Chief of Defence Staff
- In office 15 April 1980 – 2 October 1981
- Preceded by: Position established
- Succeeded by: Gibson Jalo

Chief of Army Staff
- In office 2 October 1979 – 15 April 1980
- Preceded by: Theophilus Danjuma
- Succeeded by: Gibson Jalo

Personal details
- Born: 3 October 1939 (age 86) Ile Ife, Southern Region, British Nigeria (now in Osun State, Nigeria)
- Education: Nigerian Defence Academy Royal Military Academy Sandhurst

Military service
- Allegiance: Nigeria
- Branch/service: Nigerian Army
- Rank: Lieutenant general
- Battles/wars: Nigerian Civil War

= Ipoola Alani Akinrinade =

1st Chief of Defence Staff of Nigeria (born 1939)
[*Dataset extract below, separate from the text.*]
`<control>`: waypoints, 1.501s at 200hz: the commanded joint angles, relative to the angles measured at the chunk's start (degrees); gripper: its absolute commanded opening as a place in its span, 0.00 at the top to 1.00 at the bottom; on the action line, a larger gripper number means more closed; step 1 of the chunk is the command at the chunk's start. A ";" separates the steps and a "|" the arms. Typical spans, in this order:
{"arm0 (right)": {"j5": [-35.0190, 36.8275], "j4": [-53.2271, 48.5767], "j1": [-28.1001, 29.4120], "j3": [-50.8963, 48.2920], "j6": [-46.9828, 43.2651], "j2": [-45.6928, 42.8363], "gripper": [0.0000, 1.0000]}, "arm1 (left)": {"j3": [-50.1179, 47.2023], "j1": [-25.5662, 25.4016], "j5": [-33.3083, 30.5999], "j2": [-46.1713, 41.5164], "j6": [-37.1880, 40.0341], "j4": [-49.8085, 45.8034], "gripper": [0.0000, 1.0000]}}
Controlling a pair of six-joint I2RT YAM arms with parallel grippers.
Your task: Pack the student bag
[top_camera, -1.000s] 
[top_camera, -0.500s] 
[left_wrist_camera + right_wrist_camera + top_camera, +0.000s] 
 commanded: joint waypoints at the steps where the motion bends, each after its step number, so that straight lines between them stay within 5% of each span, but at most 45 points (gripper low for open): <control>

Lieutenant general Ipoola Alani Akinrinade (born 3 October 1939) is a retired Nigerian military officer who was Chief of Army Staff (COAS) from October 1979 to April 1980, and then Chief of Defence Staff until 1981 during the Nigerian Second Republic.

==Birth and education==
Akinrinade was born on 3 October 1939 at Yakoyo near Ile Ife, Osun State old Oyo State.

He attended Offa Grammar School for his secondary education (1954–1958).
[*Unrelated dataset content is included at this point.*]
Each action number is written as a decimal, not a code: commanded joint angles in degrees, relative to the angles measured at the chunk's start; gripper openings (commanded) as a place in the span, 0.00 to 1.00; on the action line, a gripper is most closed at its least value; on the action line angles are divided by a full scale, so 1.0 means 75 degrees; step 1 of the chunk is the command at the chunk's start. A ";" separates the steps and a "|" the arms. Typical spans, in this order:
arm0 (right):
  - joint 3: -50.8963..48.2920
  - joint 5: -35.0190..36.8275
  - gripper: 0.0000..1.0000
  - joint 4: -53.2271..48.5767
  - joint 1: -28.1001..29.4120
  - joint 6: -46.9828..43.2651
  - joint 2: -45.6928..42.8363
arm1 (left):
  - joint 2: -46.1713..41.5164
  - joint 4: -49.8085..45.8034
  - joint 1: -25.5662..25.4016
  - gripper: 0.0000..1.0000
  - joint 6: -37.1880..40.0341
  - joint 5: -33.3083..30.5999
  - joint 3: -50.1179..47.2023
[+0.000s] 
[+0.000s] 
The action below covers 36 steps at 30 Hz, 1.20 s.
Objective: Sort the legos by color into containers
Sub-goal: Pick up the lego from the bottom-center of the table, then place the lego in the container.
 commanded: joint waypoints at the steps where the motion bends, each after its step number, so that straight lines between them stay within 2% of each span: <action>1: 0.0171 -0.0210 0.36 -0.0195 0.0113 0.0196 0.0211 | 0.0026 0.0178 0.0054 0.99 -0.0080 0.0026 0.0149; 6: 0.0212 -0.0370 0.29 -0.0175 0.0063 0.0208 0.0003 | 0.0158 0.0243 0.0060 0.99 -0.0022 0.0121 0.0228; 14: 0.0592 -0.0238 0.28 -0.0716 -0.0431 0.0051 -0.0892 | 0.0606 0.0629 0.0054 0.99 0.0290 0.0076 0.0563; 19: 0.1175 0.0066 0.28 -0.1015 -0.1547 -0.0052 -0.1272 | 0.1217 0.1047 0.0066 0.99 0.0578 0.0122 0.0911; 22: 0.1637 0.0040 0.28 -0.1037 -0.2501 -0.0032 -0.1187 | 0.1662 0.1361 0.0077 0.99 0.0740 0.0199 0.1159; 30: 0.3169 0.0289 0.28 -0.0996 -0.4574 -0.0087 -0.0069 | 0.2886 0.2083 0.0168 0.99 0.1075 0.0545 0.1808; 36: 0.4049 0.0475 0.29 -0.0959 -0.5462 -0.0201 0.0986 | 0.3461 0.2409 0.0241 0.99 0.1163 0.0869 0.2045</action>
He worked at the Ministry of Agriculture in the Western Region, Ibadan (1959–1960).

Joining the army, he began officer cadet training at the Royal Nigeria Military Forces Training College, Kaduna in April 1960, then went to the Royal Military Academy Sandhurst in the United Kingdom (August 1960).

He was commissioned as second lieutenant in the Infantry Corps on 20 December 1962.

Later he took the Infantry Officer Career/Airborne Course in the USA (August 1965 - July 1966), attended Staff College Camberley (January - December 1971) and attended the Royal College of Defence Studies in the United Kingdom (January - December 1978).

==Military career==
Akinrinade rose steadily through the ranks. He was promoted lieutenant on 29 March 1963, captain on 29 Mar 1965, major on 10 June 1967, lieutenant colonel on 11 May 1968, colonel on 1 October 1972, brigadier general on 1 October 1974 and major general on 1 January 1976.

He held various infantry appointments, becoming commander of the Ibadan Garrison (1970–1971) and GOC of 1 Infantry Division (1975–1979).

He was a member of the Supreme Military Council during the military regime of General Murtala Muhammed and Olusegun Obasanjo (1975–1979).

He was promoted to lieutenant general on 2 October 1979 and appointed Chief of Army Staff, and then became Chief of Defence Staff in 1980, during the civilian administration of Shehu Shagari.

He voluntarily retired from service with effect from 2 October 1981.

==Later career==
After retirement, Akinrinade engaged in large-scale farming and was chairman of Niger Feeds and Agriculture Operations (1982–1985).

In General Ibrahim Babangida's government he was appointed Minister of Agriculture, Water Resources and Rural Development (1985–1986), Minister of Industries (1988 - February 1989) and Minister of Transport (1989).

He became a member of the National Democratic Coalition (NADECO), a pro-democracy group, during the Sani Abacha regime.